With its scarcity of color and photographs, Imagining the House is an architecture book for architects; this may seem meaningless (aren't all architecture books for architects?) but it's clearly a book that architects will have a better chance appreciating and understanding than laypeople. A quick flip through the book reveals very little, though, since most of the 168 pages are gatefolds. This forces readers to be patient with the drawings, which are reproduced at the same size as the originals, and to take their time in learning about the projects through Wang Shu's hand and words. Each project is prefaced by a piece of heavyweight paper with a description on one side and captions to the numbered sketches on the other side. Therefore one understands the sketches by flipping back and forth between them and the captions; the gatefolds help to make this far from frustrating, except when the drawings are turned ninety degrees to the text. Published the same year as Wang Shu's Pritzker Prize, the carefully crafted book (down to the cover and binding) acts as a view into the architect's intentions: his views on tradition and modernity, his sensitivity to experience, and the consistency of his sketches across projects.

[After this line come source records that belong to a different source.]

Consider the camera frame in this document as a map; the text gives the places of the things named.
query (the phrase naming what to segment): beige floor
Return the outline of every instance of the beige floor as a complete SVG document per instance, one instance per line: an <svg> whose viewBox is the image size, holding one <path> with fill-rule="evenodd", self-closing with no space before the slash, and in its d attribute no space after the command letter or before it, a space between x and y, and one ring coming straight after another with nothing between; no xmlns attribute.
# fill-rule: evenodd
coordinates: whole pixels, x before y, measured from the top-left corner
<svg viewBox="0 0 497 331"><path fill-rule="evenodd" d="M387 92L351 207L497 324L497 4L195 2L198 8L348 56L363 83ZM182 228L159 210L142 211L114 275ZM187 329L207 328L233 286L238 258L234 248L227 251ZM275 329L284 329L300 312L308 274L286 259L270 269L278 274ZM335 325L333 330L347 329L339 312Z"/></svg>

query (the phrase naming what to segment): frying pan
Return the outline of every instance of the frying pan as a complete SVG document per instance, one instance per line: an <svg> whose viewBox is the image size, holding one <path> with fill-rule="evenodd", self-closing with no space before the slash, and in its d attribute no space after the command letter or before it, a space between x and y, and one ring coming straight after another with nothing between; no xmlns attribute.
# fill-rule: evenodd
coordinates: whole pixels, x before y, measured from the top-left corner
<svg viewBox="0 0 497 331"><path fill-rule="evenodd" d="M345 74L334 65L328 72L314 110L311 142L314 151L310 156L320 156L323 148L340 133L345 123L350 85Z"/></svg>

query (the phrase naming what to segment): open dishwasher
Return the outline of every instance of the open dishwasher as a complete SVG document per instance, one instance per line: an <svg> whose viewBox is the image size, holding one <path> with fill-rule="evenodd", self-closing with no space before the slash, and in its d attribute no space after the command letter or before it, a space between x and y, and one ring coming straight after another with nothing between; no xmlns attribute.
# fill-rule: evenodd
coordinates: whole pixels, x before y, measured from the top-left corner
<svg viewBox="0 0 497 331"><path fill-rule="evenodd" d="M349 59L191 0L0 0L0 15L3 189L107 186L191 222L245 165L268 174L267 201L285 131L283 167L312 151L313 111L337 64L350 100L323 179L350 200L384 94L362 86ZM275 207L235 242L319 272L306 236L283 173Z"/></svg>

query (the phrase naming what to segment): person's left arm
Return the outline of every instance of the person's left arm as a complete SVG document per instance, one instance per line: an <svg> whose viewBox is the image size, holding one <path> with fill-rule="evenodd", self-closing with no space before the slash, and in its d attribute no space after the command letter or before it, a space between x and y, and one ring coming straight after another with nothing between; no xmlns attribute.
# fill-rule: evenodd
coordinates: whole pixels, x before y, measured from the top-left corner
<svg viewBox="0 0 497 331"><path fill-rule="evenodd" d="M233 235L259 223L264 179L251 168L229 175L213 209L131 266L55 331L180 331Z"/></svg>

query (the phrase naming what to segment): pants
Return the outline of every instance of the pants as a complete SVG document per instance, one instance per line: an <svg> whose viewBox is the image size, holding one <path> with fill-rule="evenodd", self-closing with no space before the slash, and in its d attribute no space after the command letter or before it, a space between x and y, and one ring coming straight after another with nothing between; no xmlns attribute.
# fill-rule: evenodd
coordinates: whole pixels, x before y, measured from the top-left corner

This last element – Wang Shu's consistency – also comes to the fore in Wang Shu Amateur Architecture Studio, the companion to The Architect's Studio, the exhibition held at the Louisiana Museum of Modern Art earlier this year. Consistency is evident in a few places: the architect's forms, which undulate like mountain peaks; the materials he uses, many of them reused from buildings demolished as part of China's rampant modernization; and the large photographs by Iwan Baan that make up the majority of the book. For the most part the nine projects reiterate those in the book five years previous (Ningbo History Museum and China Academy of Art are the most notable examples), with the important addition of the Fuyang Cultural Complex and the Wencun Village. These two projects, though many miles apart from each other, are two parts of one commission: coming after Wang Shu's Pritzker, he was able to convince the client of the cultural center to build new houses and restore a village in Hangzhou's Fuyang District. Between the projects are a handful of essays by Kenneth Frampton, Yiping Dong, Aric Chen, and Ole Bouman, with two indispensable contributions by Wang Shu: a manifesto of Amateur Architecture and a diary of the China Academy of Art.

Another thing besides consistency that comes to the fore when reading these two books is the role of the Pritzker Architecture Prize in the work of Amateur Architecture Studio. For many architects, the prize served as a launching pad toward expanded practices, most notably in Zaha Hadid, who went from only a few buildings to her name when she won in 2004 to reportedly hundreds at the time of her death one year ago. But Wang Shu has turned down much of the work that came his way since 2012, in order to keep his firm small, do the projects he really wants to do (as in the case of Wencun Village), and focus his attention on the projects at hand. Perhaps this is one reason the buildings of Amateur Architecture Studio have a recognizable appearance: they arise from forms and materials that are rooted in tradition, craft, and the architect who carries them from idea to completion.